It's also important because prison rape is cruel, in every sense of the word, including the Founders'. We make a very bad habit of excluding large segments of our population from basic human respect. Prisoners are near the top of that list. I often wonder that so many people seem to believe that whatever happens to jailbirds serves them right -- that the old notion of "paying your debt to society" now includes whatever brutality accompanies it. Even the time-honored American tradition of rooting for the underdog seems to be fading away. We are increasingly the land of the foam "#1" finger, and devil take the hindmost.

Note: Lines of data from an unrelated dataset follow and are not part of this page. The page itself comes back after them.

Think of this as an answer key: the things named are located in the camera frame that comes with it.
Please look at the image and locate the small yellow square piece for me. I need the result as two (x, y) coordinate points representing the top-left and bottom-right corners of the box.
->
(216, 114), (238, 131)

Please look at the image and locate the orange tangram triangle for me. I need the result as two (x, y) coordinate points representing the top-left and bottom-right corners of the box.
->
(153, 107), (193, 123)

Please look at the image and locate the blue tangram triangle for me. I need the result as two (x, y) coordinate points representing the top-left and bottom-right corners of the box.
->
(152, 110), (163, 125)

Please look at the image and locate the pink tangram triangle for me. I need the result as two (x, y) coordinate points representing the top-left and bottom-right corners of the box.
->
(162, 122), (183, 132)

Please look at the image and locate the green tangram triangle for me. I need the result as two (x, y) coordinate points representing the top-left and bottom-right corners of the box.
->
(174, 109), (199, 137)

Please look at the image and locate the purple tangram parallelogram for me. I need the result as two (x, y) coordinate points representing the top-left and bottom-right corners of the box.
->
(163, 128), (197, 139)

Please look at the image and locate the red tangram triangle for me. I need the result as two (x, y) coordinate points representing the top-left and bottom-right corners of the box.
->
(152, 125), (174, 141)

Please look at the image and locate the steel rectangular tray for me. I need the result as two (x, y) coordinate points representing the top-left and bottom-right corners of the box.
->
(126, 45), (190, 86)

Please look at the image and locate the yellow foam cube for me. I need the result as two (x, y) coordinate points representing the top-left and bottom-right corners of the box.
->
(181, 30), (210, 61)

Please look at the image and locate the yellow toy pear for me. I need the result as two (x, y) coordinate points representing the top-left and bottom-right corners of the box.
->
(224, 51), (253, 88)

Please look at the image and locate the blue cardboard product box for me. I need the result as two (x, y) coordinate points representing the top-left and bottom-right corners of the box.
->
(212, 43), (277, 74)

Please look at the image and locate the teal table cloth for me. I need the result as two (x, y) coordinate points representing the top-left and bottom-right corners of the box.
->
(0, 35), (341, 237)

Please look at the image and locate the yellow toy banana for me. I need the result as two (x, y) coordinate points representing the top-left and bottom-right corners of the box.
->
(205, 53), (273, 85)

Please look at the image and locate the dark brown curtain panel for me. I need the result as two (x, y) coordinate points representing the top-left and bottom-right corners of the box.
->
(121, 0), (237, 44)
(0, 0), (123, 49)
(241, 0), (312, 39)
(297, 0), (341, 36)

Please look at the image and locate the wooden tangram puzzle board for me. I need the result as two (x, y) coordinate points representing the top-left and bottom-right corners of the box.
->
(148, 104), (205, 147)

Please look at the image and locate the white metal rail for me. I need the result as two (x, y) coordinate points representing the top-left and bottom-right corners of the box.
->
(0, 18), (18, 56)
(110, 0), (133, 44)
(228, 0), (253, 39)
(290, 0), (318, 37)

Here, then, is an opportunity to get a consensus on the right side for once. When prominent scolds (including Democrats like Judgin' Joe Lieberman) complain about the coarsening of our culture, they usually focus on the behaviors of consenting adults, which alienates liberals and conservatives of a libertarian streak. Of course, both liberals and conservatives of whatever stripe are generally convinced that the guys on the other side don't care about people at all, and both camps have kit-bags full of anecdotes to prove it.
This is sad, because I think most of us -- even fans of invective (guess I should include myself, huh?) -- can agree that there is too much cruelty in the world. The notion that we could make common cause on this issue warms my heart.
Later, we can discuss the sugar-coated poison of the tax cut, evil sodomy laws, draconian bankruptcy bills, the shameful lack of a national healthcare system, and the other just plain evil attributes of the scumbags with whom we will now join hands, briefly.